■ REQUIREMENT
When a line of the material has the word "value" in it, copy that line.

■ SUPPLIED RECORDS
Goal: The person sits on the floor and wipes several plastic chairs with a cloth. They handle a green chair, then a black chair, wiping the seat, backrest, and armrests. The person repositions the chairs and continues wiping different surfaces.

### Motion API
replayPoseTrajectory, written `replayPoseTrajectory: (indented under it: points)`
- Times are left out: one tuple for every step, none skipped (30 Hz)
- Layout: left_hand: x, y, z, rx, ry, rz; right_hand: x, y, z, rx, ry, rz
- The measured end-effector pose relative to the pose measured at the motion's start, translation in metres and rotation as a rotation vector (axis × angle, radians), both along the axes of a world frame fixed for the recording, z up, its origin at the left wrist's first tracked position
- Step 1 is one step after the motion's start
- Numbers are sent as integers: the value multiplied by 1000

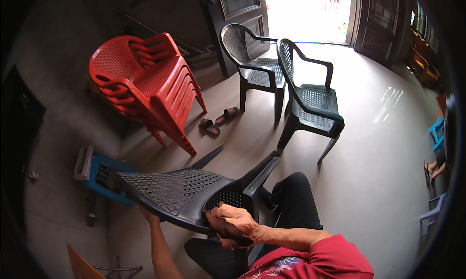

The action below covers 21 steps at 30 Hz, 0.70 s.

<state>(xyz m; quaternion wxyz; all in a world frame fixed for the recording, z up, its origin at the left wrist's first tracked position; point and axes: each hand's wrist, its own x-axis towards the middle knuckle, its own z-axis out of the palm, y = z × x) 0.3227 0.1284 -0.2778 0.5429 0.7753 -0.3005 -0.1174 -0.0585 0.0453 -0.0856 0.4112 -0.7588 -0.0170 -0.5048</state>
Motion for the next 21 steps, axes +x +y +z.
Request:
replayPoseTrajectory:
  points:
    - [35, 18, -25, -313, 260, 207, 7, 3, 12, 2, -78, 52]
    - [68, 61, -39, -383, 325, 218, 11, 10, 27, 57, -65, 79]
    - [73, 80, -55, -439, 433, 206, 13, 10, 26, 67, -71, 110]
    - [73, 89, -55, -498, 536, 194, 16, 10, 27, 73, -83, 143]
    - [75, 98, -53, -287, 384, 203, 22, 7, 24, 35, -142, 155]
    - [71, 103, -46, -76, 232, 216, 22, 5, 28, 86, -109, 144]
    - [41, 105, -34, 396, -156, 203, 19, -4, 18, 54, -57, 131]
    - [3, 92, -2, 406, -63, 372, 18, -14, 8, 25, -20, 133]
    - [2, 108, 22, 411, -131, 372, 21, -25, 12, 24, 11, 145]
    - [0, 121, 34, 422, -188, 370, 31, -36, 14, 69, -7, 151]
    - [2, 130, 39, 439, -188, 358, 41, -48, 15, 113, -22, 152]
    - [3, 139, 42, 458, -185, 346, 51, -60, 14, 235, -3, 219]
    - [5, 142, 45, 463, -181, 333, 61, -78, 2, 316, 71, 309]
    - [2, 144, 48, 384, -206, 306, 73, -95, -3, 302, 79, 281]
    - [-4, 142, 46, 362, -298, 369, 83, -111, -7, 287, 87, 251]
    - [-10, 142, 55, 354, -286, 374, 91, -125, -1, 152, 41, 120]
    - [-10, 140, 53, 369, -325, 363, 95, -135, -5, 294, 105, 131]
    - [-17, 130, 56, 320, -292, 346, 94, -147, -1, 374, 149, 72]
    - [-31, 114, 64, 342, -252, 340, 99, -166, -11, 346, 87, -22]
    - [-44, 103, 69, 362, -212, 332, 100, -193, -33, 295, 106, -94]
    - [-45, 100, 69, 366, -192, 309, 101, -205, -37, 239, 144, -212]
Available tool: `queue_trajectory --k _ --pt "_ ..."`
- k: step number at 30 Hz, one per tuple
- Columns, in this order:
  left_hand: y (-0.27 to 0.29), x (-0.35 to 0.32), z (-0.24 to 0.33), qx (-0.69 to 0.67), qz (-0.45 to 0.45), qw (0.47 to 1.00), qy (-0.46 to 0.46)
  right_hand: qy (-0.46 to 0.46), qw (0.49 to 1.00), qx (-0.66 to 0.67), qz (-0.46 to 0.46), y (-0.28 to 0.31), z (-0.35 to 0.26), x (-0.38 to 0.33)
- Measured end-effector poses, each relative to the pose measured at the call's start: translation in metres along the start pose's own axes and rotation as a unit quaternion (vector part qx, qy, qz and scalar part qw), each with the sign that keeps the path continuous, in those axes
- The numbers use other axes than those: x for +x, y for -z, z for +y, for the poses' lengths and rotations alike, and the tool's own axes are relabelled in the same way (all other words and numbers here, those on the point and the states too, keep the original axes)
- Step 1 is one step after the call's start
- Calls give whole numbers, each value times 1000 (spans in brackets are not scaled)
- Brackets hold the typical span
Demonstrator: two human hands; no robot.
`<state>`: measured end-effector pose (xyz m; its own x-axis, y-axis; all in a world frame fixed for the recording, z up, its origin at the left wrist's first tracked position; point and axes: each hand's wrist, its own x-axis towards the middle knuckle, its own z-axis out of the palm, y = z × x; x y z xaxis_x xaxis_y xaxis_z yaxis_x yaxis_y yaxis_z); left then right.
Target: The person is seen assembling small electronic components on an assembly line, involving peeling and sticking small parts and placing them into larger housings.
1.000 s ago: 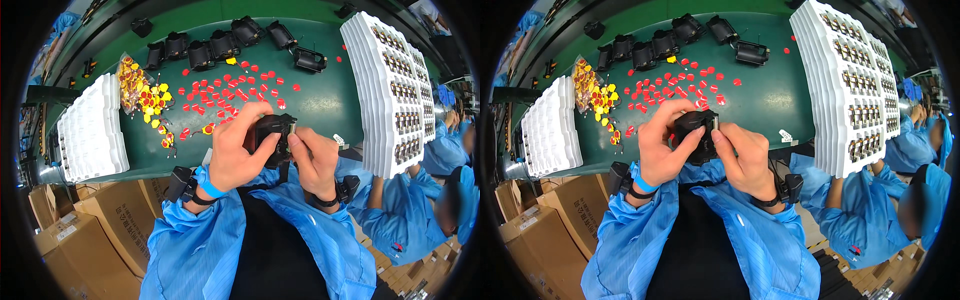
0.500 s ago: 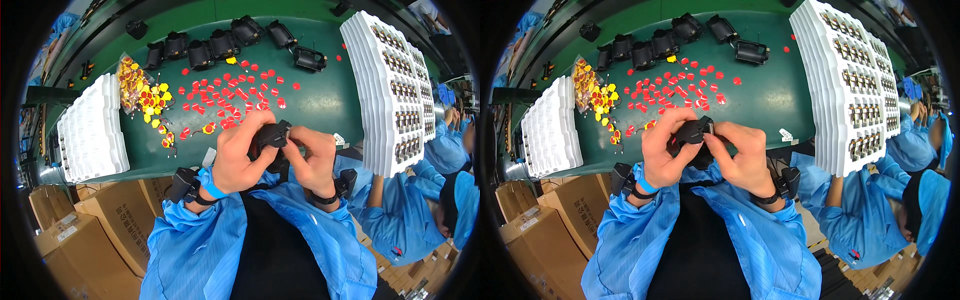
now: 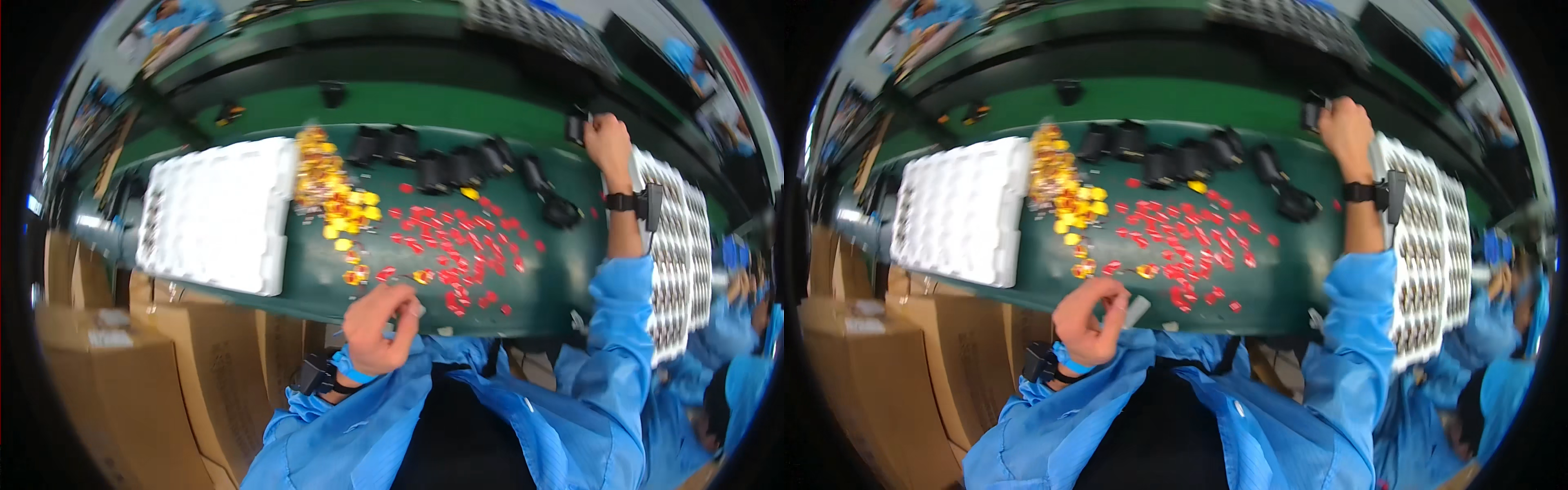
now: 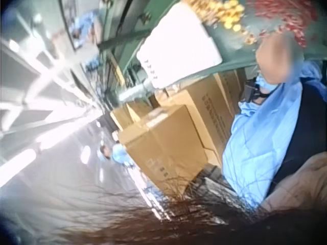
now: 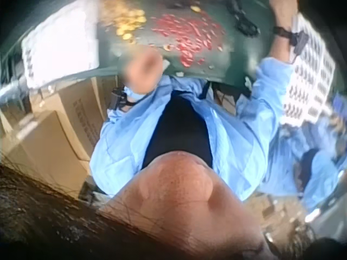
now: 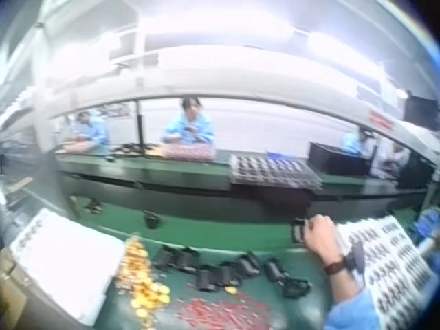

■ REPLY TO THE EXERCISE
- Numbers are sent as integers: the value multiplied by 1000
- Calls give whole numbers, each value times 1000 (spans in brackets are not scaled)

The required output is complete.